- Data extract

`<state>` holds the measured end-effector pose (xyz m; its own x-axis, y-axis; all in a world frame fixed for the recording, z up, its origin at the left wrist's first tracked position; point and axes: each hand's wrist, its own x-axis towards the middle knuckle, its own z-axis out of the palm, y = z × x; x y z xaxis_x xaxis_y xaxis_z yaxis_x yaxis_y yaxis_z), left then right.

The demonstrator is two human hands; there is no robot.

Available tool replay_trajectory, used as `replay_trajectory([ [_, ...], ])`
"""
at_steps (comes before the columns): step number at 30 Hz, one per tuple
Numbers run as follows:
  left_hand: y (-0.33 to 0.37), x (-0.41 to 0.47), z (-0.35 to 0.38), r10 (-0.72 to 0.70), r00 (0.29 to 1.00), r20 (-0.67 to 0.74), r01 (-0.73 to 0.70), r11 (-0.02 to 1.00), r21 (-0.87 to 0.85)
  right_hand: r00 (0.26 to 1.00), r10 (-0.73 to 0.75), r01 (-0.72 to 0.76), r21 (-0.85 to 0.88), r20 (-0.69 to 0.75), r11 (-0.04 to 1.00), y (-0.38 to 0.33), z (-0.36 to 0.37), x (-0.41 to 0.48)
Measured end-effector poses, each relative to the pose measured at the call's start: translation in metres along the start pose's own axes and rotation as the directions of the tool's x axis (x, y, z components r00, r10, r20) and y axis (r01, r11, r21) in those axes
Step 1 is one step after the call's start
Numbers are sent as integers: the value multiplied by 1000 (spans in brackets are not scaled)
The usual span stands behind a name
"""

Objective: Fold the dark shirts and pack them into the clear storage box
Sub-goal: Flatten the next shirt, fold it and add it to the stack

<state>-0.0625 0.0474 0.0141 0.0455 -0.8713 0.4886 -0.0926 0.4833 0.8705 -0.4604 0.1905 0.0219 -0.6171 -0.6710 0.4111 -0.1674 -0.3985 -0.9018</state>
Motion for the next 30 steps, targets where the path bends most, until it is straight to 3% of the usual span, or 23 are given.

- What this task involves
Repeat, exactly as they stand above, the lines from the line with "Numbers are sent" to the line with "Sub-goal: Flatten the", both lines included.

- Exercise response
Numbers are sent as integers: the value multiplied by 1000 (spans in brackets are not scaled)
The usual span stands behind a name
"""

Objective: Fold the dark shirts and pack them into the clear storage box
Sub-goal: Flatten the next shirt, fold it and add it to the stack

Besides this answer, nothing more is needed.